Movie Breakdown: Avengers: Age Of Ultron (Noah)
People are doing traditional-style reviews all over the web, so we decided to try something different. In each “breakdown” we’ll take a look at what a film’s marketing led us to believe, how the movie actually played, and then what we learned from it all. Read on!
The Impression:
I smoked some wacky tobacky (dictionary spelling) and sat down to watch the two-and-half-hour epic that is the first Avengers film, a film I remember loving in the theater. After 30 minutes of what felt like a pretty bad episode of Agents of S.H.I.E.L.D., I fell into a hazy sleep, the high chance of Age of Ultron totally blowing, resting heavy on my mind.
The Reality:
When it comes to a film of this magnitude – in terms of star power, action sequences, general ideas – I don’t know if you need to beat around the bush to say how you feel about it. I loved this film. Unabashedly. I don’t know if it’s because Hollywood’s incessant need to batter my skull with famous people dodging explosions and beating up aliens has finally inured me to the overt flaws a film like this carries with it, or if The Avengers: Age of Ultron just pushed all of those geek buttons I’ve been quietly tending since my first pair of glasses got punched off my face, but this film WOWed me.

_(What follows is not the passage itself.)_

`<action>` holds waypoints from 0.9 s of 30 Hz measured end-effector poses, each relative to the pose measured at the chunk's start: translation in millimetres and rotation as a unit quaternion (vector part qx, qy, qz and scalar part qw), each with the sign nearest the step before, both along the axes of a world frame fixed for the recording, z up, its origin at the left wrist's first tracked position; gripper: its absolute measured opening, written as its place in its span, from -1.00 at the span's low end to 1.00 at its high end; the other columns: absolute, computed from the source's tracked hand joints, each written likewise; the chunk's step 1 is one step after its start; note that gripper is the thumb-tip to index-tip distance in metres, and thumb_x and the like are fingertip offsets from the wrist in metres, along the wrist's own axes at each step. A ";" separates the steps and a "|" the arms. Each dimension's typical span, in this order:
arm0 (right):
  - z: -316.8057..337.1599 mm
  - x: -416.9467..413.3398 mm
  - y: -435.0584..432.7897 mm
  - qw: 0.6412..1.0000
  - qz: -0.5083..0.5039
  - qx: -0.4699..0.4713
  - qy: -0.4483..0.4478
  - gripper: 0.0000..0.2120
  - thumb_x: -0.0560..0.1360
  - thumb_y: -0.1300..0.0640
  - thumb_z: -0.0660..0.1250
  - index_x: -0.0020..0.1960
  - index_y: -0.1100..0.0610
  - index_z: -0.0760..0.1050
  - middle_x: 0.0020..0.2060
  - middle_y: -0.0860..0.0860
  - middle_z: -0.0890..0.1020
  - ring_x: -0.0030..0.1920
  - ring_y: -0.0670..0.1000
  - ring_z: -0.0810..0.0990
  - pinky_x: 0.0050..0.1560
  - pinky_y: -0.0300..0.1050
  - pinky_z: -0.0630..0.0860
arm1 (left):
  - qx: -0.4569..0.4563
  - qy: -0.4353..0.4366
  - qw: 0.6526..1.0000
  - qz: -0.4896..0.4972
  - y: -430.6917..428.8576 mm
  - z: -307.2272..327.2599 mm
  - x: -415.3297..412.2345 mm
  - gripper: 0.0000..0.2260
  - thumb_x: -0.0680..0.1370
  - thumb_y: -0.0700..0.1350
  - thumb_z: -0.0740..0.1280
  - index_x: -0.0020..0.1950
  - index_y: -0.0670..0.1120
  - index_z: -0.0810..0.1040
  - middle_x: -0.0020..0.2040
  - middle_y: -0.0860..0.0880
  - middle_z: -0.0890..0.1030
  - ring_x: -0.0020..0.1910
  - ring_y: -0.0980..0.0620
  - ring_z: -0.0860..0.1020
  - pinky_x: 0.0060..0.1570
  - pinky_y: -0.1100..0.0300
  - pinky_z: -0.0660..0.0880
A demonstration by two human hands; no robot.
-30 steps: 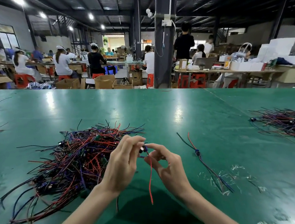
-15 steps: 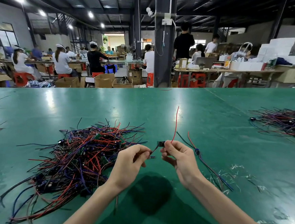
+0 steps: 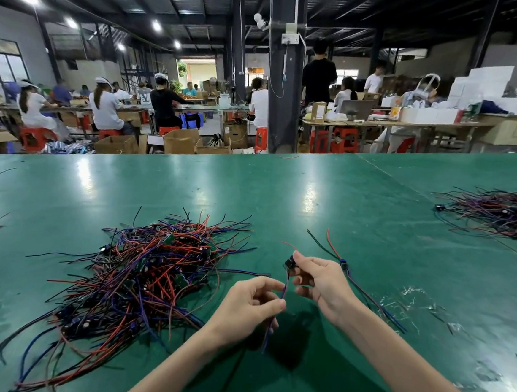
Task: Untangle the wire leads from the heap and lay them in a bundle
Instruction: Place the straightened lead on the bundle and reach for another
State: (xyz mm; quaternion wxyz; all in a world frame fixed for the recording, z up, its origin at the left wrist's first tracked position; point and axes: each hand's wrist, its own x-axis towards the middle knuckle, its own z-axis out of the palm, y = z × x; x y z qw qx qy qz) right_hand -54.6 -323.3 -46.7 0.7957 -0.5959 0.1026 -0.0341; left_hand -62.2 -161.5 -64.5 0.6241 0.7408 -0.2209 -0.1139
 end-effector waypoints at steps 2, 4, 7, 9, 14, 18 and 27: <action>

Director Joss Whedon thrusts our erstwhile team of superheroes back into the fray when a sentient robo-device named Ultron (James Spader) decides that humanity, stupid stupid humanity, needs to be expunged. That’s all you really need to know. The Avengers fight a whole bunch of robots, have some touching character moments (domestic Hawkeye!) and in the end the Marvel machine has made another gazillion dollar film and continued the course of its astounding, unbelievable series of films. Do we even look at these films as individual items anymore? Or do we wait until the 20-film arc has come to a close and then watch it like a we’d read a graphic novel, each individual piece becoming a more intricate part of a larger whole? Whoever you choose to do so, Age of Ultron is a kick-in-the-pants a full-fledged nerd-film (the cool, rich kind of nerd) made by a full-fledged nerd (Mr. Whedon) to sate the expansive nerd-energy of a world slowly turning to nerds (nerds!). There are moments in this film – the reveal of The Vision, the bumper at the end, the first time Bruce Banner says “Wakanda” – that hit the nerd populace so perfectly, it’s almost unbelievable that we’ve reached this point where these things can happen on screen and it’s not entirely unbelievable. Sure, the film has problems – Ultron is all robo-chatter and not much conclusion, the sheer spectacle can be a little draining – but all-in-all this is the best big-screen blockbuster since … well, Jesus, I don’t even know. It’s a great film, the first truly fantastic summer movie we’ve had in years.
The Lesson:
Marvel Studio has developed what I like to call a “soft ending.” They blaze through their set-ups and their character development and their big reveals but the end of their films always feel a little diluted. It’s because Marvel Studio’s endings have to be not only the ending to an individual film, but the beginning of new threads as well as a bridge to whatever comes next. Take Ultron, he’s got kind of weak ending in this film, but it’s because he’s the mid-arc bad guy. We’re all waiting for Thanos and if he shows up and Ultron’s already done all the devastating, then who’s going to care about a 7-ton purple guy with Josh Brolin’s growl rumbling out of his mouth? Well, me, but I’m special. So, this film has a soft ending, but are you really going to care when Iron Man and Captain America are face-punching each other next summer? No.